I had dinner at a stall by the beach where it was possible to pay for the food with WeChat, and the owner spoke a bit of Chinese he had picked up from tourists. He lamented how there had been no Chinese for the past weeks, and how tourist numbers in general were down due to the volcano. I don't know what Bali is normally like, but apart from the lack of Chinese there still seemed to be plenty of tourists, certainly much more than I had seen or would see in the whole rest of Indonesia put together.

Before going to Indonesia, I had heard rave reviews of Bali from people of all kinds. "Simply magical" and "fascinating" were among some of the descriptions. Both Beijing hipsters and taxi drivers in Jakarta had told me that I just had to go there. Bali has had a special hold on the world's imagination for almost a century. Western tourists had already started to travel there in the twenties and thirties, and a number of Western anthropologists and artists who spent time on the island in those days contributed to mythicise it as a mystical land with a unique religious and artistic culture in a pristine setting. The island's culture certainly is unique within Indonesia, as it is the only place in the country where Hinduism is still followed, although what is called Hinduism in Bali has diverged considerably from the beliefs found in India itself. The island now serves as a getaway for people from the East and West alike, all attracted by the promise of a tropical paradise that offers both beaches and culture. Still, I saw no glimpses of the local culture in Kuta. There are certainly many Indonesians there, but I suspect many of them are not Balinese, and all of them work in the tourist industry. Walking down the back streets, I was treated to a constant chorus of "mister, transport" and "mister, massage" ("mister" is how Indonesians normally address foreign men). At night people would call out to me with more raunchy, illegal propositions.

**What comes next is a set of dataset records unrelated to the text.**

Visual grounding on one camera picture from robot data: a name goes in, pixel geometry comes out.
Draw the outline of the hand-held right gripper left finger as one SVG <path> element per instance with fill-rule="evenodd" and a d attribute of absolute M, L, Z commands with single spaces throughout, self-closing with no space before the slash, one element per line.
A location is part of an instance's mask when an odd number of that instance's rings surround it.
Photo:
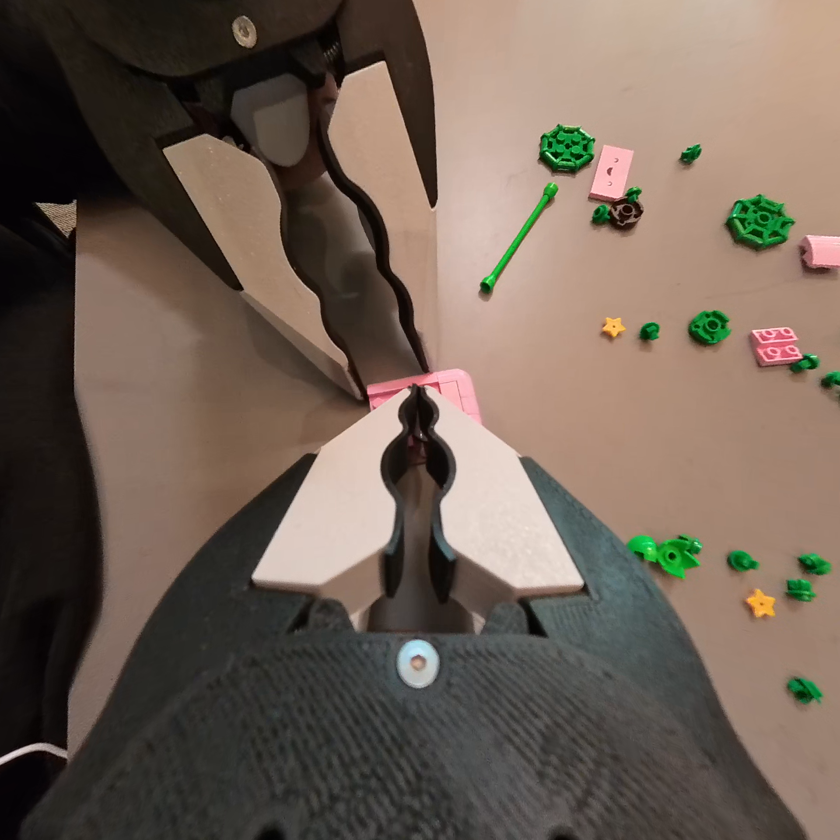
<path fill-rule="evenodd" d="M 406 473 L 417 388 L 404 389 L 315 455 L 252 574 L 255 586 L 363 613 L 403 577 Z"/>

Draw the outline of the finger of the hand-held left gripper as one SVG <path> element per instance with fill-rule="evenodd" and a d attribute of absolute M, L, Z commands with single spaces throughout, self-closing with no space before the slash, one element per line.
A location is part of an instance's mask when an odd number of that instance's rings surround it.
<path fill-rule="evenodd" d="M 334 384 L 364 399 L 348 354 L 330 337 L 319 295 L 282 241 L 282 204 L 265 163 L 201 134 L 163 151 L 242 287 L 241 297 Z"/>
<path fill-rule="evenodd" d="M 428 373 L 438 337 L 436 206 L 383 59 L 343 79 L 318 143 L 333 181 L 358 210 L 402 331 Z"/>

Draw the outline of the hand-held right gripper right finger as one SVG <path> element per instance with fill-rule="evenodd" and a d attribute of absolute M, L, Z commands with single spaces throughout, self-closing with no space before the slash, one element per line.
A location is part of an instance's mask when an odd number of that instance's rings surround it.
<path fill-rule="evenodd" d="M 501 603 L 582 592 L 518 452 L 427 386 L 417 414 L 436 486 L 428 569 L 437 600 L 485 620 Z"/>

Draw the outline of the green flexible rod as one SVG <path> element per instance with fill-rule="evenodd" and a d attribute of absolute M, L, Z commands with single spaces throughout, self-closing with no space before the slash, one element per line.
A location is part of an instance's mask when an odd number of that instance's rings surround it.
<path fill-rule="evenodd" d="M 553 202 L 553 199 L 556 197 L 558 191 L 559 185 L 557 182 L 548 182 L 545 185 L 539 201 L 527 217 L 526 221 L 520 227 L 511 244 L 499 258 L 492 271 L 481 280 L 479 284 L 480 295 L 488 297 L 494 291 L 499 278 L 510 264 L 512 258 L 518 252 L 518 249 L 522 245 L 524 239 L 529 235 L 535 224 L 543 215 L 545 209 Z"/>

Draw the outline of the green web with round plate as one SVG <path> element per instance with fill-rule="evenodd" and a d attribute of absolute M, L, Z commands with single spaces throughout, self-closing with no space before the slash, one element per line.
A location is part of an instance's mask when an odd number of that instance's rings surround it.
<path fill-rule="evenodd" d="M 552 172 L 576 173 L 594 159 L 595 137 L 581 126 L 558 124 L 541 135 L 539 160 Z"/>

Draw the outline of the pink brick block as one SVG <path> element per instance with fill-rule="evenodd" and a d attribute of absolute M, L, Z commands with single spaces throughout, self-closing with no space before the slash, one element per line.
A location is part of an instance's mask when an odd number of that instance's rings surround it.
<path fill-rule="evenodd" d="M 403 390 L 409 390 L 414 385 L 436 390 L 477 424 L 482 424 L 475 387 L 469 374 L 460 369 L 368 385 L 367 396 L 371 412 L 374 413 L 381 405 L 390 402 Z M 347 452 L 355 452 L 358 458 L 381 459 L 389 446 L 401 442 L 406 443 L 408 462 L 411 465 L 427 462 L 429 467 L 455 470 L 455 457 L 446 442 L 430 440 L 427 428 L 414 414 L 408 417 L 406 427 L 403 427 L 400 418 L 390 411 L 385 412 L 384 421 L 362 419 L 330 444 L 324 445 L 322 451 L 344 448 Z"/>

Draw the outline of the pink curved slope brick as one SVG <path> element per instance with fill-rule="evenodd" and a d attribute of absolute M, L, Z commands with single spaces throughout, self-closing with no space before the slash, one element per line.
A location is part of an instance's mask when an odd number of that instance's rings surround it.
<path fill-rule="evenodd" d="M 840 237 L 806 235 L 798 243 L 803 266 L 810 270 L 838 270 Z"/>

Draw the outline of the green spiky leaf piece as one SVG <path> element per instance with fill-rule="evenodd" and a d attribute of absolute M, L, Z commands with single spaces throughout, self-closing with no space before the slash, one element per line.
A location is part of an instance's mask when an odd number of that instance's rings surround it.
<path fill-rule="evenodd" d="M 657 545 L 656 562 L 666 573 L 684 580 L 687 571 L 700 566 L 702 549 L 702 543 L 697 538 L 680 534 Z"/>

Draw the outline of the scattered small green clips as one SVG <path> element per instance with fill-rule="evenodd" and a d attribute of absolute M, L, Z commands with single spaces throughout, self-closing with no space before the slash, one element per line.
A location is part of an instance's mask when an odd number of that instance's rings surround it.
<path fill-rule="evenodd" d="M 700 157 L 702 147 L 699 143 L 694 143 L 691 146 L 681 151 L 679 162 L 683 165 L 693 165 Z M 630 196 L 631 200 L 638 199 L 641 195 L 641 190 L 638 187 L 632 187 L 626 191 L 625 196 Z M 609 222 L 609 206 L 599 205 L 592 216 L 592 223 L 596 225 L 607 224 Z M 646 322 L 638 331 L 638 338 L 645 342 L 657 340 L 660 334 L 660 325 L 657 322 Z M 753 330 L 749 336 L 751 349 L 756 344 L 762 343 L 795 343 L 797 338 L 795 333 L 788 328 L 775 328 Z M 795 364 L 785 366 L 790 369 L 792 373 L 802 373 L 816 370 L 821 361 L 819 357 L 813 353 L 803 353 L 803 358 Z M 822 381 L 823 386 L 831 388 L 838 387 L 838 371 L 827 374 Z M 825 575 L 831 572 L 832 565 L 826 561 L 821 555 L 810 553 L 804 554 L 798 562 L 805 572 L 811 575 Z M 759 563 L 743 550 L 734 550 L 728 556 L 728 563 L 731 568 L 737 572 L 747 572 L 759 568 Z M 799 602 L 812 602 L 816 597 L 816 592 L 809 581 L 804 579 L 789 579 L 785 583 L 785 593 L 788 597 Z M 791 693 L 793 698 L 802 705 L 810 705 L 812 703 L 821 703 L 823 693 L 819 687 L 812 681 L 804 677 L 794 677 L 787 682 L 787 690 Z"/>

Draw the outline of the person's black jacket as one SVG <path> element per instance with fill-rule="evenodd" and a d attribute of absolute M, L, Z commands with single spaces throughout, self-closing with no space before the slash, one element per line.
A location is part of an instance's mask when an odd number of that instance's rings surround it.
<path fill-rule="evenodd" d="M 1 749 L 67 746 L 101 603 L 95 479 L 77 406 L 72 203 L 98 149 L 34 2 L 1 8 Z"/>

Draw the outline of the plain green web piece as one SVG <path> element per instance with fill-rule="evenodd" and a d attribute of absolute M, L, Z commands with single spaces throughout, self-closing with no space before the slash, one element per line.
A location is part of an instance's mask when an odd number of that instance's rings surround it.
<path fill-rule="evenodd" d="M 736 244 L 756 250 L 785 243 L 794 224 L 783 203 L 763 194 L 738 199 L 725 223 Z"/>

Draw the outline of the pink smiley face tile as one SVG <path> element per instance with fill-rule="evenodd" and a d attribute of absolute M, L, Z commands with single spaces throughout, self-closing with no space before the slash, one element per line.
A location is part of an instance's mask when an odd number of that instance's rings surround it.
<path fill-rule="evenodd" d="M 598 159 L 589 198 L 612 203 L 625 195 L 634 151 L 605 144 Z"/>

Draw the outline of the person's left hand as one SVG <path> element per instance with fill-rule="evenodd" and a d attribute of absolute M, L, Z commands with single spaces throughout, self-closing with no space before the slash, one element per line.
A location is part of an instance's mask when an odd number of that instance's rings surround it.
<path fill-rule="evenodd" d="M 323 114 L 334 107 L 339 90 L 335 79 L 327 75 L 324 84 L 318 89 L 308 90 L 309 136 L 307 148 L 293 166 L 278 167 L 280 184 L 285 192 L 297 190 L 317 180 L 325 171 L 319 148 L 319 123 Z"/>

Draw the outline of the green round plate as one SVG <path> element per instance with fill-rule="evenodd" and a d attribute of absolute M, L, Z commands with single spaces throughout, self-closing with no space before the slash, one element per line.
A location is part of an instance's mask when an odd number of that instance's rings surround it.
<path fill-rule="evenodd" d="M 689 321 L 687 332 L 694 341 L 711 346 L 729 337 L 729 321 L 729 317 L 720 310 L 701 311 Z"/>

After spending the first night in a dingy backstreet guesthouse, I decided to splurge and relax in a nice hotel on the waterfront for my second night. In the evening I went to drink a beer on the beach and watch the sunset, like all the tourists do. Kuta Beach is where tourism to Bali began. Although the atmosphere was nice, I was amazed to see a trail of plastic rubbish stretching across the beach, at exactly the highest point which the tides had reached. I hadn't seen this on any beach in South East Asia. I got chatting to a Belgian young man who lives in Jakarta. He told me that the trail of rubbish stretched all around the island. He also told me that it is particularly bad during the rainy season (which we were in), when the rivers overflow and carry the rubbish from all over the island out to sea, after which the tides wash it up onto the beaches. He commented that the local government should organize someone to clean it up, or tourist numbers will be affected in the long run. That night I walked along Kuta's bar street (the one where the 2002 bombings occurred), and found it to be more wild and frenetic than any bar street in Soho or Sanlitun.

The trail of rubbish strewn across Kuta beach, Bali

Kuta's bar street

Although staying in Kuta did allow me to relax and recharge for the next leg of the journey, what I saw of Bali certainly didn't seem to justify the hype. I suppose I was just in the wrong place. If I'd had more time, I would have taken a week to travel around Bali and get a better picture of what it is really like. Still, I was not unduly bothered. My next destination was Timor, which promised a lot more excitement.